### YOUR ASSIGNMENT
Gather every line of the entries that includes the word "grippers".

(Stored data entries)
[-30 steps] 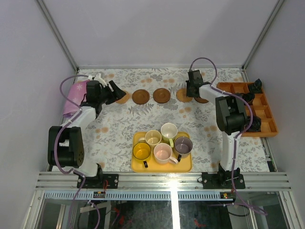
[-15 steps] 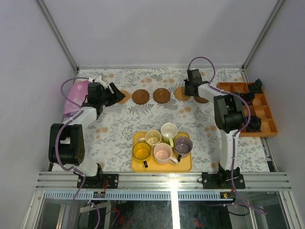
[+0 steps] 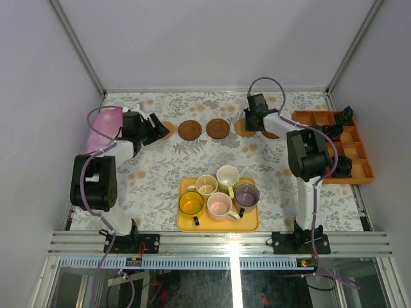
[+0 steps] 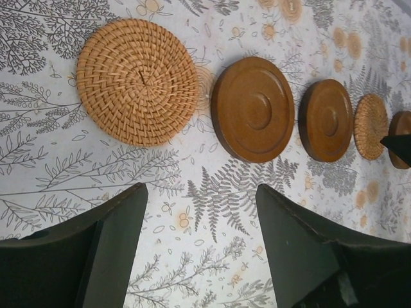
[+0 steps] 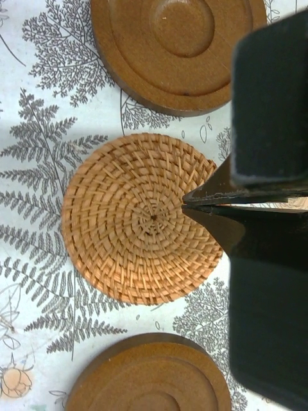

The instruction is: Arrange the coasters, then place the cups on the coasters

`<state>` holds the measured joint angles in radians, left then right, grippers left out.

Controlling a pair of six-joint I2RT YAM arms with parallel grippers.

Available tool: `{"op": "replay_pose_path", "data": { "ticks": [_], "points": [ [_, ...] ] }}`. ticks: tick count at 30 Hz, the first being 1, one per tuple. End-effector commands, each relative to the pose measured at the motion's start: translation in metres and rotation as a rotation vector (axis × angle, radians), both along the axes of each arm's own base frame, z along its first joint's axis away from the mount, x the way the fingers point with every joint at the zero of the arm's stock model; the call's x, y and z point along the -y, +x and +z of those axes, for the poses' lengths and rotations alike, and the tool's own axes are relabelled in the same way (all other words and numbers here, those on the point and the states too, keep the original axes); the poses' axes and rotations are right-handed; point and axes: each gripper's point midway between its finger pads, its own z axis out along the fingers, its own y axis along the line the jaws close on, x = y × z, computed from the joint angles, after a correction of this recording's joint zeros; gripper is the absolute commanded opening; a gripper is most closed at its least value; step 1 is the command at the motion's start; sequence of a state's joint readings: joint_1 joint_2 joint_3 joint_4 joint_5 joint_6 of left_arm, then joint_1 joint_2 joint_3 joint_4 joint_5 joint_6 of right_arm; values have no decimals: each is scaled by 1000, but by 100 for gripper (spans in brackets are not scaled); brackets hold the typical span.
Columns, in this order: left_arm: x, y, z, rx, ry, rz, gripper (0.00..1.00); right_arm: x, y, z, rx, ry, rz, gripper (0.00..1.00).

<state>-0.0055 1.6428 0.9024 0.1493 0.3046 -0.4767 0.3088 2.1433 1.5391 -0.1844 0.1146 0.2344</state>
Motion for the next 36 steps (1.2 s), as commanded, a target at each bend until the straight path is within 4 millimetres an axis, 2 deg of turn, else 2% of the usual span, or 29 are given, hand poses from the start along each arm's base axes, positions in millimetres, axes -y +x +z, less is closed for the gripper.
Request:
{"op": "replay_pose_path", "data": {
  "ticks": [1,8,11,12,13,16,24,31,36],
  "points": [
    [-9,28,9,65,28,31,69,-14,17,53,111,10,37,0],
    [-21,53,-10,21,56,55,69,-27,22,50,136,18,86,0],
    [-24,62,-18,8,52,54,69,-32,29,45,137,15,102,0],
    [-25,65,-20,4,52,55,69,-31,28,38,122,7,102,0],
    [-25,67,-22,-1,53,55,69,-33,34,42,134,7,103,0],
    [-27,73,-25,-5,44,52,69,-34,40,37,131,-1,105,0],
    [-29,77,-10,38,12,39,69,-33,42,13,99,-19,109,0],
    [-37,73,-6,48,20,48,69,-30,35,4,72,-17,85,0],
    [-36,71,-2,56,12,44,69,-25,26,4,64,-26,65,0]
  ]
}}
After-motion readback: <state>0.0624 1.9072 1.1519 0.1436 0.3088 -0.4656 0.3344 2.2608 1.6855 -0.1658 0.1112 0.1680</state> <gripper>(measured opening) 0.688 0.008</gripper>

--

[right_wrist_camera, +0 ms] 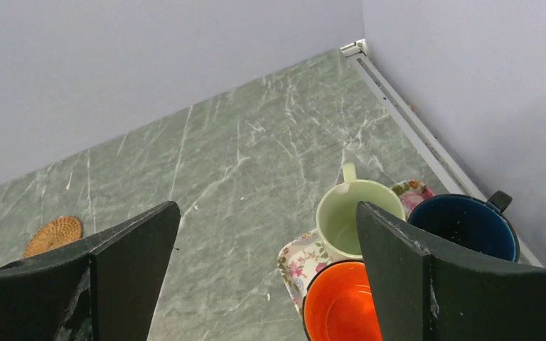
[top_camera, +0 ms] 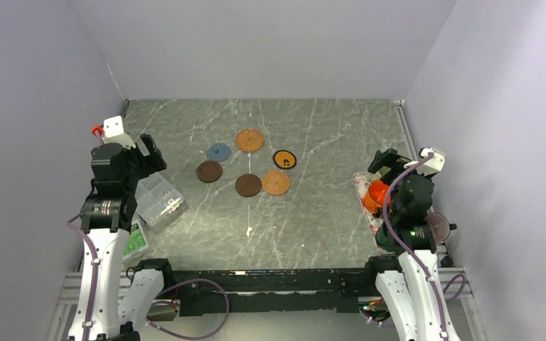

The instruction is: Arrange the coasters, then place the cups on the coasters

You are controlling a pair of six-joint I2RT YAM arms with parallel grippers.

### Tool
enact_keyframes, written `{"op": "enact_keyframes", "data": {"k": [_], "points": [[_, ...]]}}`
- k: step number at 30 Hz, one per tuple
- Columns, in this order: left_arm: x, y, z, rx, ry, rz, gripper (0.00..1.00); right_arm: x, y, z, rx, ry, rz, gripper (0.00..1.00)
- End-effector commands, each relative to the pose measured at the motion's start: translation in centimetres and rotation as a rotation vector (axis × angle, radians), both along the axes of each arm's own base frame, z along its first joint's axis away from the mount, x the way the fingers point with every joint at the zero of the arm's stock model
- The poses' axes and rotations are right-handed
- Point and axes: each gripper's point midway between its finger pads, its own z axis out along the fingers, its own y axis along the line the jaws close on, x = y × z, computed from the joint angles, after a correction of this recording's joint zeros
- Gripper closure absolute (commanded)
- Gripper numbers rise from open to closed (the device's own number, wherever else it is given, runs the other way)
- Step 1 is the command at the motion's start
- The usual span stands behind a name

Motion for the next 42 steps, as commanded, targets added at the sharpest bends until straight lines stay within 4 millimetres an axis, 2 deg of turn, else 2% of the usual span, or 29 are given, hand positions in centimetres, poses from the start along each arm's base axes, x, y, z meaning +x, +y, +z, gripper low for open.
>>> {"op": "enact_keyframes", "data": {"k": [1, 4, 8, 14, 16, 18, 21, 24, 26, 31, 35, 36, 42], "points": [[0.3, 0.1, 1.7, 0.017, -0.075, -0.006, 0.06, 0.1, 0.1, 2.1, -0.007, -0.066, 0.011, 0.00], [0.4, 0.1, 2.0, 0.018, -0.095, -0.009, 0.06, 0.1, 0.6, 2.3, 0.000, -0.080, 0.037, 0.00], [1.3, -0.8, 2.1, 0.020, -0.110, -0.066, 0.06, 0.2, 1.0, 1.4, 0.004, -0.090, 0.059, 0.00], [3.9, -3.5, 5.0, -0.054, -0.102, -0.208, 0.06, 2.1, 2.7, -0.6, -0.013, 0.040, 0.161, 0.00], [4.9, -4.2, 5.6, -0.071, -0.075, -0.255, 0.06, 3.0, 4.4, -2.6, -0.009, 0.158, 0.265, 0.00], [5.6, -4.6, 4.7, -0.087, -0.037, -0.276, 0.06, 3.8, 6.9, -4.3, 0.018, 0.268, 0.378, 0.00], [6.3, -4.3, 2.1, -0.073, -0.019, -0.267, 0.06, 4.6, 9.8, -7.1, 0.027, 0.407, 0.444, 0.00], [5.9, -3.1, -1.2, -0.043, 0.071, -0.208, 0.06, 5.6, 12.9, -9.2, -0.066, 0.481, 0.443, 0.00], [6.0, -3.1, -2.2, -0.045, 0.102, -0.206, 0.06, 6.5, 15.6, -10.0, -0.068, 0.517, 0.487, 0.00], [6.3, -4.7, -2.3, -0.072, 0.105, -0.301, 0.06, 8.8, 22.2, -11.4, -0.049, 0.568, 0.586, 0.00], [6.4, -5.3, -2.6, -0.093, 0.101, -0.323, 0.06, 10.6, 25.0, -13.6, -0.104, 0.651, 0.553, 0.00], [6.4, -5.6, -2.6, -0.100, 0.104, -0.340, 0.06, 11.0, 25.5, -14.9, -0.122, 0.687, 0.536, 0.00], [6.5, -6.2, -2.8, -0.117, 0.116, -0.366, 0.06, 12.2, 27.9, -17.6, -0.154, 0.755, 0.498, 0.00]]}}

### EXPECTED OUTPUT
`<state>` holds the measured joint angles in radians, left then right, grippers left out.
Controlling a pair of six-joint I2RT YAM arms with parallel grippers.
You are controlling a pair of six-joint I2RT YAM arms with parallel grippers.

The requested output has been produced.